# Exercise aim:
Using the data below, copy every line that contains the word "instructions".

Dataset records:
⁂
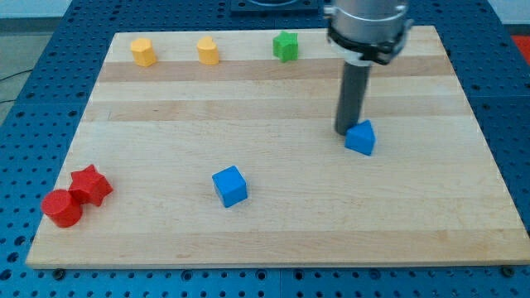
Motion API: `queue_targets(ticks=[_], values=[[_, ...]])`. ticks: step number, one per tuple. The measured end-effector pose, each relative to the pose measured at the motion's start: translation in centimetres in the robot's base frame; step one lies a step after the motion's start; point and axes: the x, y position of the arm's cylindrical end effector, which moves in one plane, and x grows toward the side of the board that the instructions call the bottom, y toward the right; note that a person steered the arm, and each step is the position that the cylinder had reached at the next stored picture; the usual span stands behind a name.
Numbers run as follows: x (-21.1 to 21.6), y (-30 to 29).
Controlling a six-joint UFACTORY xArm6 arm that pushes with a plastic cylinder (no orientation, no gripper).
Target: Place blue triangle parallel to the blue cube
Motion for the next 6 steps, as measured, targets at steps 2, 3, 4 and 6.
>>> queue_targets(ticks=[2, 3, 4, 6], values=[[4.2, 5.7], [3.1, 9.6], [5.3, 10.1], [7.2, 4.3]])
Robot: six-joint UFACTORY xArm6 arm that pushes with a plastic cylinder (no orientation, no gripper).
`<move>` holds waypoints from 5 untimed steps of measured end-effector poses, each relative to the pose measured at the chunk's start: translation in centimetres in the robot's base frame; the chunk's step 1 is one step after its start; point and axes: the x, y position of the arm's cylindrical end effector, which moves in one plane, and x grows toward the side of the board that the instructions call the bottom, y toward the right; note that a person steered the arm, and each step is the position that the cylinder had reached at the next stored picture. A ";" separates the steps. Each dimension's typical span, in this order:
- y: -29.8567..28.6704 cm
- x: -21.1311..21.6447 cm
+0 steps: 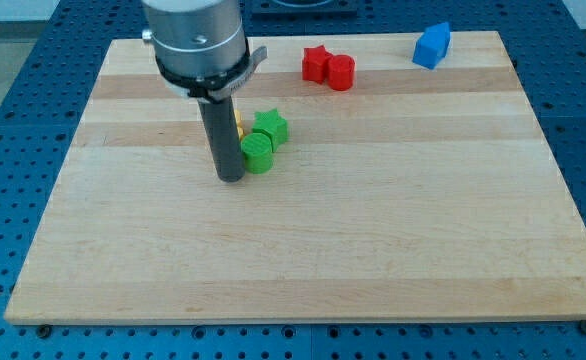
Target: Nudge the green circle right a bit
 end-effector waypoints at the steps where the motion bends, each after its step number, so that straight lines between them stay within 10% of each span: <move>1: 0.1 -1.5; 5: 7.1 -2.3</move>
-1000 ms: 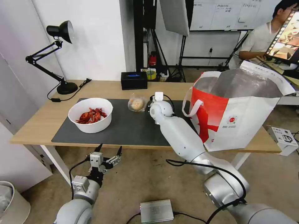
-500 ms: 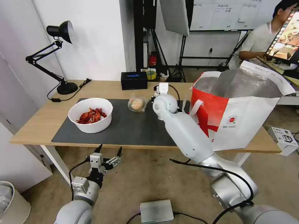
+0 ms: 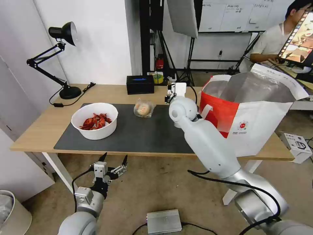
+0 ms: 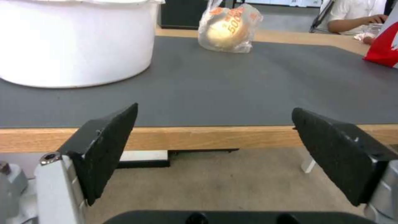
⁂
# Result of the task:
Motion API: `queue_targets(ticks=[_], values=[[_, ...]])`. ticks: step number, one per tuple. The measured end-effector pose, each relative to the pose measured at the motion's start: translation in centimetres in the robot's base frame; step one lies a step after the motion's start; point and axes: the x, y position of the arm's cylindrical end effector, which moves in one plane, and x grows toward the side of the board that the instructions call the bottom, y toward the right; note that a person steered the arm, and each step is the position that the cylinder had reached at the next stored picture; the usual span stands behind a name.
`<move>` holds waypoints from 5 untimed steps of measured end-effector poses, each relative to the pose measured at the chunk's start: translation in centimetres in the robot's base frame; the chunk's step 1 is one step after its start; point and axes: the x, y position of the arm's cylindrical end effector, which moves in one plane, and x grows toward the side of the board that the instructions call the bottom, y toward the right; note that a person steered the arm, and each step is the position that the cylinder had reached at the next stored picture. A ";" separates the steps. Each dimension's typical span, in this order:

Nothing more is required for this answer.